Правда, уже с месяц они меня не беспокоят. Да поможет мне Бог – я надеюсь на то, что, когда закончу это письмо, они окончательно оставят меня в покое. Вторая просьба. Полагаю, Вы понимаете, что я делаю и впредь намерен делать все, что в человеческих силах, дабы обеспечить безопасность Вам, мне и моим близким и родным людям. Поэтому прошу Вас, как глубоко порядочного человека, дать мне слово, что Вы никогда не предпримете попытки вновь связаться со мной. Сдержите слово, ради всего святого! И да будет так и только так, что бы ни случилось.
И ещё об одном, герр композитор Асафьев. Поначалу, работая над депешей к Вам, я не собирался упоминать о некоторых моментах жизни, происшедших со мной. Есть вещи, о которых не хочется вспоминать. Однако, в интересах науки, а также испытывая определенное, если так можно выразиться, сострадание к Вам, взвалившему на свои плечи столь тяжелую ношу, опишу очень коротко один случай. Как раз в самый разгар хворей, вдруг поразившей мою плоть, мне довелось остановиться на ночь в загородном особняке родственников жены.
После череды совершенно невероятных событий, случившихся в ту ночь, я оказался у себя на втором этаже один-одинёшенек. Ещё вечером, помнится, на меня напала сильная мигрень, а в ушах случился беспричинный звон, сопровождавшийся той же самой симптоматикой, которая была и у вас, когда Вы приезжали в Вену. Испугавшись, что самым натуральным образом схожу с ума, я приготовил себе снотворное и выпил его перед тем, как отправиться в постель.
Мне удалось уснуть. Снились мне роскошно-музыкальные сны: незримый оркестр исполнял волшебную музыку Моцарта, а я силился открыть глаза, чтобы рассмотреть музыкантов. Но ничего не мог поделать…

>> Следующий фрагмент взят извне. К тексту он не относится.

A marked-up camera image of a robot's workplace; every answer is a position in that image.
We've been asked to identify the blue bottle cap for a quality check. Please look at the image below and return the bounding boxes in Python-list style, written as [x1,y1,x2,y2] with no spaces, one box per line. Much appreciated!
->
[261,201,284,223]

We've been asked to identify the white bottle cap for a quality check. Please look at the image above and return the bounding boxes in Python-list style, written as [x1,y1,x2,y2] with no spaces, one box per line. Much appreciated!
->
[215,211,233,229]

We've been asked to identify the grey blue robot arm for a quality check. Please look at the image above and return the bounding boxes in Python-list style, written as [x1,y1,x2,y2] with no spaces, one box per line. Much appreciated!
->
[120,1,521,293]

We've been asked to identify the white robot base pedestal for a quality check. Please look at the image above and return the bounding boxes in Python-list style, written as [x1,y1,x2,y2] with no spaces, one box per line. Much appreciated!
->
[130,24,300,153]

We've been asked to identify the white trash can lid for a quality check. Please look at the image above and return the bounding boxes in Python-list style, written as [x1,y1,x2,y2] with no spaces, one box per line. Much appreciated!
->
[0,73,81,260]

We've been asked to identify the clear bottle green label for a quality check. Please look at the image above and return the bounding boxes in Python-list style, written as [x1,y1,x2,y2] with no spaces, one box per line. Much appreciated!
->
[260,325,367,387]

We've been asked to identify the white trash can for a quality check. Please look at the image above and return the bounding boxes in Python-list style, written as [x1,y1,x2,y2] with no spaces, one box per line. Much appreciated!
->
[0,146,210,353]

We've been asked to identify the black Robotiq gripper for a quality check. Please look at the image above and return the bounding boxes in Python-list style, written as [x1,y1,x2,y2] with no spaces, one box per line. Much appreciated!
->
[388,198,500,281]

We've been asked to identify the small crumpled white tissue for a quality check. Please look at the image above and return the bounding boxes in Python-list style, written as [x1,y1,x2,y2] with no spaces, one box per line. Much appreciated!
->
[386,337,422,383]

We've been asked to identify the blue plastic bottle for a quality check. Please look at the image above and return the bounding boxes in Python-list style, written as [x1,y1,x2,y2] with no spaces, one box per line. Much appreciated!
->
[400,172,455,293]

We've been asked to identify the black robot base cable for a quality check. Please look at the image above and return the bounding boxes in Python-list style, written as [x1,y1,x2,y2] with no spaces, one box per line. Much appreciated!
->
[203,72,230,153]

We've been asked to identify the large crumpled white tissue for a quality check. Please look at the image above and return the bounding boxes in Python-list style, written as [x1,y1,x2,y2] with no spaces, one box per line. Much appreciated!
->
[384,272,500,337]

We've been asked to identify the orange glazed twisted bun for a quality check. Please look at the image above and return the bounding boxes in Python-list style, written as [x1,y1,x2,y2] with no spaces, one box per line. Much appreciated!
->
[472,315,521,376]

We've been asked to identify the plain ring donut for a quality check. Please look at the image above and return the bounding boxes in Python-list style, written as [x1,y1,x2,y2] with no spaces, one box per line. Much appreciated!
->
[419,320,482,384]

Обессиленный, я проснулся задолго до рассвета, совершенно мокрый от пота, и, оставив всякую надежду снова задремать, встал и пошел к умывальнику, вознамерившись побриться. Уселся я напротив зеркала и зажженных свечей, стал срезать щетину бритвой. И о Боже! К своему ужасу, я обнаружил, что лицо в зеркале – не моё отражение и мне не принадлежит. Это был Вольфганг Амадей. Правда, такого Моцарта я никогда не видел по известным портретам.

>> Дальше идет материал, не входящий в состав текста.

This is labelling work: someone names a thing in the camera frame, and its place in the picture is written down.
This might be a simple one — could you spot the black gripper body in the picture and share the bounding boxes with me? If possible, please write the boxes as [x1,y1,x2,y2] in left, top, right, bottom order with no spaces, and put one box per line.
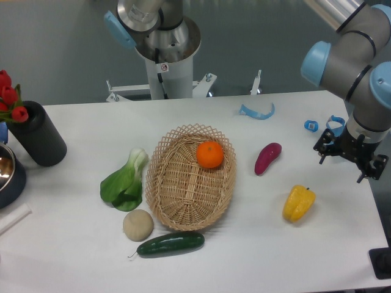
[313,128,389,179]

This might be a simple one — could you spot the yellow bell pepper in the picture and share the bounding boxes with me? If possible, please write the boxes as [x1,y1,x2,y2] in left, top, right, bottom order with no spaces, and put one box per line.
[282,185,316,223]

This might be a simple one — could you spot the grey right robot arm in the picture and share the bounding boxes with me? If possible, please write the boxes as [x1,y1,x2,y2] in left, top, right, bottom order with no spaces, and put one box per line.
[301,1,390,181]

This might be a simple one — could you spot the small blue cap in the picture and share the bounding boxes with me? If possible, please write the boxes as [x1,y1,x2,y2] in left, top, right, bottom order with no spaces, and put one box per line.
[304,120,319,132]

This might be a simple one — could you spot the purple sweet potato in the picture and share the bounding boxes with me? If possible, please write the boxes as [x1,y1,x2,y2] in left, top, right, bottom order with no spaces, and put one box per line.
[254,142,282,176]

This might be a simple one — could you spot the black box at table edge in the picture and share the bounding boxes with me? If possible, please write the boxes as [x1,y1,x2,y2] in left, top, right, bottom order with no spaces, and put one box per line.
[368,247,390,280]

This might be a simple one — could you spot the blue curved plastic strip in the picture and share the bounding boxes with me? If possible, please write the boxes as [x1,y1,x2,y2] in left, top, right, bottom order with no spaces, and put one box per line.
[238,103,275,120]

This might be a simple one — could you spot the orange fruit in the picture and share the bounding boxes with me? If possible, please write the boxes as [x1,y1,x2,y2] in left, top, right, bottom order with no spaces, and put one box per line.
[196,141,224,168]

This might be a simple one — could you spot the woven wicker basket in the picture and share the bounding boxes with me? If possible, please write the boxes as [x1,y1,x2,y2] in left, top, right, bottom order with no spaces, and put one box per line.
[145,124,236,231]

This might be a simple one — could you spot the dark green cucumber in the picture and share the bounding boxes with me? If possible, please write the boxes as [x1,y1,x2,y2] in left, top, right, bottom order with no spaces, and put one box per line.
[128,231,205,258]

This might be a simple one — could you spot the green bok choy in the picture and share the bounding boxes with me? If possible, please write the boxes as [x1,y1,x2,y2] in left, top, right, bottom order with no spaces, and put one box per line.
[100,148,148,212]

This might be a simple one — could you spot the black cylindrical vase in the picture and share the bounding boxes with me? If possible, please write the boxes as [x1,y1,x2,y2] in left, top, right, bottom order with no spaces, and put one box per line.
[7,101,67,167]

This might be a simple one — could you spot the dark bowl with metal inside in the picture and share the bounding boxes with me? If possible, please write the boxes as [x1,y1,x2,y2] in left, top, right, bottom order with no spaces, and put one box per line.
[0,143,26,209]

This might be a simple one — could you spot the red tulip flowers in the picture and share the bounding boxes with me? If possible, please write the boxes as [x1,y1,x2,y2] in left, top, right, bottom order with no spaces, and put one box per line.
[0,70,29,123]

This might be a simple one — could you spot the blue object at left edge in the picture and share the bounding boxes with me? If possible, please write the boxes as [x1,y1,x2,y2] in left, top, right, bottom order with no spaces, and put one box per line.
[0,122,9,144]

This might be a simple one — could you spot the white stick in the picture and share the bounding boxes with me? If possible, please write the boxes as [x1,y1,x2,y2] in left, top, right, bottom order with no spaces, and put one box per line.
[0,204,32,234]

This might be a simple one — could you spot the blue plastic ring piece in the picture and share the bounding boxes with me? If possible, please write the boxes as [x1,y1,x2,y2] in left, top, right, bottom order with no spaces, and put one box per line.
[325,115,346,137]

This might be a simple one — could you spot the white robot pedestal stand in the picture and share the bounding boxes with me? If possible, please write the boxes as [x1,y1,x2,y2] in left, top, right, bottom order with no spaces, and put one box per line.
[105,56,263,103]

В первое мгновение, когда я увидел образ Моцарта, сердце моё укатилось в пятки. Правда, я тут же вскочил со стула, махнул рукой и перевернул туалетный столик с умывальником. Зеркало разбилось на мелкие осколки.
И хотя наваждение улетучилось, я все следующие часы пролежал в постели. До той поры, когда изумительный по красоте рассвет проник через окно и озарил мою комнату.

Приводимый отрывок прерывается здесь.